Et puis, le ciel s’en est mêlé. La pluie s’est abattue sur le court Philippe-Chatrier alors que les deux joueurs regagnaient leur chaise. Elle était intense, il fallait protéger la terre battue ; alors les deux joueurs ont été renvoyés au vestiaire. Vingt minutes d’interruption. Un cadeau sacré pour André. Un poison pour Andrei.

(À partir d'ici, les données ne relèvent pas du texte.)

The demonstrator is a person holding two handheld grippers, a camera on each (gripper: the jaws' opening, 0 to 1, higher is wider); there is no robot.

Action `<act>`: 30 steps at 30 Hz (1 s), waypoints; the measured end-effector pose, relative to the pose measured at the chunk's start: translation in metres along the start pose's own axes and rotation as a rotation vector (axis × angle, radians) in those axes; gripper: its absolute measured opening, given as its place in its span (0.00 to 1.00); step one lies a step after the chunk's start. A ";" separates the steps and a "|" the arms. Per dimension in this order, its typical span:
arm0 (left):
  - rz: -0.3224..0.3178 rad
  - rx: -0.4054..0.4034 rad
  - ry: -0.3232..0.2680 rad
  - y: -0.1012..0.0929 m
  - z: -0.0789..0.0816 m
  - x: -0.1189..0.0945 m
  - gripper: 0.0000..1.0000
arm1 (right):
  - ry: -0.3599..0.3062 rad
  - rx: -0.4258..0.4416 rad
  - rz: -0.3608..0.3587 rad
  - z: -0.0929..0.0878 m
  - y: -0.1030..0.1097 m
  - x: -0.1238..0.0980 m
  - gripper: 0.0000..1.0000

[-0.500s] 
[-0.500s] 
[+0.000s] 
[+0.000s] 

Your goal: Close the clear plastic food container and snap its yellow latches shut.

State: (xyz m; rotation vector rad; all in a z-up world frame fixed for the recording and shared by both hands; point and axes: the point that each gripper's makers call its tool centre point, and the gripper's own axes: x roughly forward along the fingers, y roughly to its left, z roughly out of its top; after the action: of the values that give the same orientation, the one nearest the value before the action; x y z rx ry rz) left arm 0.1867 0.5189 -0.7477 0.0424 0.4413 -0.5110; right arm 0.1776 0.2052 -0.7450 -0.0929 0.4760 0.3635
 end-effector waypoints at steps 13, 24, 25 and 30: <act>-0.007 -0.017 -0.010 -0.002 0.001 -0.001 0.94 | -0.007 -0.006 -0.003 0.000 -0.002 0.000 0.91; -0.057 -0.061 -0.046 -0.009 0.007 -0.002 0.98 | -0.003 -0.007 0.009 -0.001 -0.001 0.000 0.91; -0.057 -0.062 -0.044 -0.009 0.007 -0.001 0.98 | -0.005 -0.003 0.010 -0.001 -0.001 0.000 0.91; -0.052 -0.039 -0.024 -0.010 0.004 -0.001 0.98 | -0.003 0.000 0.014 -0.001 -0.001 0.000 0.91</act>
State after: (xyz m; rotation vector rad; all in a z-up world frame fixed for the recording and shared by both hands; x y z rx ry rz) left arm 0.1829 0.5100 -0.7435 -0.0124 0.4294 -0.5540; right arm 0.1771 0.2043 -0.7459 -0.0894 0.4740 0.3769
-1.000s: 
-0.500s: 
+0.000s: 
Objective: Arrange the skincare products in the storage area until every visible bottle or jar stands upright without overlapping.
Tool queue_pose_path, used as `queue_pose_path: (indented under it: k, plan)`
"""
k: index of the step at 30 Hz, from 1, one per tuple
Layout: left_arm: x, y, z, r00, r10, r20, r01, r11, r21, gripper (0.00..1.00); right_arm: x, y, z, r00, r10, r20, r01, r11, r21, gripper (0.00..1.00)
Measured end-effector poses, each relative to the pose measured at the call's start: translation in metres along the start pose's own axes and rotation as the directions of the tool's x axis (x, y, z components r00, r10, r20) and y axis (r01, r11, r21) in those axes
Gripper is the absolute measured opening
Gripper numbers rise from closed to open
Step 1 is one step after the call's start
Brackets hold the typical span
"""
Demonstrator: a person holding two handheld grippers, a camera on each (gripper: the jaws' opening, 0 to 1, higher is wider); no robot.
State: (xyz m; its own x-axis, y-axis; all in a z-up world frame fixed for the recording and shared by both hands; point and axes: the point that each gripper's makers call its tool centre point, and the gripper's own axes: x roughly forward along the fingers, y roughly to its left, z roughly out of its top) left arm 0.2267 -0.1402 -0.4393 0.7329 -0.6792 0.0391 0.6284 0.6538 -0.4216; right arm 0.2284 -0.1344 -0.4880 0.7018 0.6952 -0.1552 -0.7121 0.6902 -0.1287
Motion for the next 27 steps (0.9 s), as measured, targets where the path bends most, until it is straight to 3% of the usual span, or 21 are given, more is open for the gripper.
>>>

L’Américain revient sur le terrain le pas certain, le regard fixe, concentré. Il est métamorphosé. L’interruption a eu une signification claire pour lui. Son destin était de remporter ce match. Coûte que coûte. Le titre était pour lui : ainsi en a décidé le ciel. Agassi remporte les trois sets suivants, 6-4 6-3 6-4. Son jeu est limpide, sa tactique est claire. Il remporte tous les points importants. Sur la balle de match, il tremble à peine. Agassi a gagné le match dans les vestiaires. Quand il s’est convaincu que c’était écrit.
Premier joueur de l'histoire à remporter les 4 Grands Chelems sur 4 surfaces différentes
Sur la balle de match, il se prend la tête dans les mains. Il a l’oeil qui vacille au moment où il se retourne vers son camp. Enfin. Le revoilà au sommet, plus haut qu’il ne l’a jamais été. Tous en avaient douté. Même lui. "C'est certainement le sentiment le plus fort que j'aie jamais ressenti sur un court de tennis, a-t-il avoué après le match. Je crois que ne trouverai jamais les mots pour le décrire." Il devient le premier joueur de l’histoire à remporter les 4 tournois du Grand Chelem sur 4 surfaces différentes. Il a traversé le bout du tunnel et a explosé en plein jour. Il a accompli son destin.
Ce même destin qui ponctuera sa quinzaine de rêve de la plus étrange des manières, comme il le racontera plus tard dans son autobiographie "Open". Quelques jours après son sacre parisien, dans l’avion qui le ramène aux Etats-Unis, Brad Gilbert lui demande : "Tu sais qui a gagné le titre chez les femmes ?" C’était Steffi Graf. Son grand amour secret depuis dix ans. Celle qui deviendrait sa femme, deux ans après.